BALB/c mice are useful for research into both cancer and immunology. According to Michael Festing's Inbred Strains of Mice, BALB/c substrains are "particularly well known for the production of plasmacytomas on injection with mineral oil," an important process for the production of monoclonal antibodies. They are also reported as having a "low mammary tumour incidence", but do develop other types of cancers in later life, most commonly reticular neoplasms, lung tumours, and renal tumours. Most substrains have a "long reproductive life-span", are noted for displaying high levels of anxiety and for being relatively resistant to diet-induced atherosclerosis, making them a useful model for cardiovascular research.

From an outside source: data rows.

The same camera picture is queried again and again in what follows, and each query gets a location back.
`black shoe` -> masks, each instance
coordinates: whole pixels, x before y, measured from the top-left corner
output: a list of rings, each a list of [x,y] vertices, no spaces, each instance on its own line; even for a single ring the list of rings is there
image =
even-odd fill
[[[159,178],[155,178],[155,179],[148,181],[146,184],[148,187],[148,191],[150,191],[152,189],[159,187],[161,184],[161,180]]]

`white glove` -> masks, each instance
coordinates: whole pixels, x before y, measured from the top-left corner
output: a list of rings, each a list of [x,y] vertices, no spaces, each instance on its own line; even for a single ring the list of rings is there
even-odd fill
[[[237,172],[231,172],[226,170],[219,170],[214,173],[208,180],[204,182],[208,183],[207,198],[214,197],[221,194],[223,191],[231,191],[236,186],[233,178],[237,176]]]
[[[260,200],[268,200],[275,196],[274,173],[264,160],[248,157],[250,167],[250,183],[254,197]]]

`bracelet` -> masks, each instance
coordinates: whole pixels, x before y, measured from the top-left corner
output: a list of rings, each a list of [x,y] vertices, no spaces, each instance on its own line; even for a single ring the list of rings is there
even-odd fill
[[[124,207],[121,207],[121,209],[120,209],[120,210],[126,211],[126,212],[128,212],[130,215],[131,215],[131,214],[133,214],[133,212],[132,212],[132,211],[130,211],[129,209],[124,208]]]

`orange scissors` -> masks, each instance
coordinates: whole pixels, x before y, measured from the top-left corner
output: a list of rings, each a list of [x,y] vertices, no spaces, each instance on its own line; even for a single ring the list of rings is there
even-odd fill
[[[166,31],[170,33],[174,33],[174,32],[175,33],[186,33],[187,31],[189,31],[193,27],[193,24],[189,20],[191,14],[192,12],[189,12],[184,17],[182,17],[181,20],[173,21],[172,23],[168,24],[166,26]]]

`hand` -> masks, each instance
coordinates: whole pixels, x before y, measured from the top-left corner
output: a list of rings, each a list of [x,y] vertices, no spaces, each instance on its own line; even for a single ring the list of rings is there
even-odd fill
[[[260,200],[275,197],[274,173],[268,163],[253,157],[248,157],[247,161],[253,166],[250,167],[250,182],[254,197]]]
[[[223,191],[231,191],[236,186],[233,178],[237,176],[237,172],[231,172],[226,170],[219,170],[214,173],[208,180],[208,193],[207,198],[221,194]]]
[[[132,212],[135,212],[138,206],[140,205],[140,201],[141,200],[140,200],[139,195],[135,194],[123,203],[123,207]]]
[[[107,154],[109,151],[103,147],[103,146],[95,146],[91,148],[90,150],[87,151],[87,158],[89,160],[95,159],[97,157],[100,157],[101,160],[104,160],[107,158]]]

There are noted differences between different BALB/c substrains, though these are thought to be due to mutation rather than genetic contamination. For example, male BALB/c mice are aggressive and will fight other males if housed together. However, the BALB/Lac substrain is much more docile. The BALB/cWt is also unusual in that 3% of progeny display true hermaphroditism.

The BALB/cJ mice have a medium lifespan of about 17 months for males and 20 months for females, and the body weight at 9 weeks after birth is about 27 g for males and 21 g for females.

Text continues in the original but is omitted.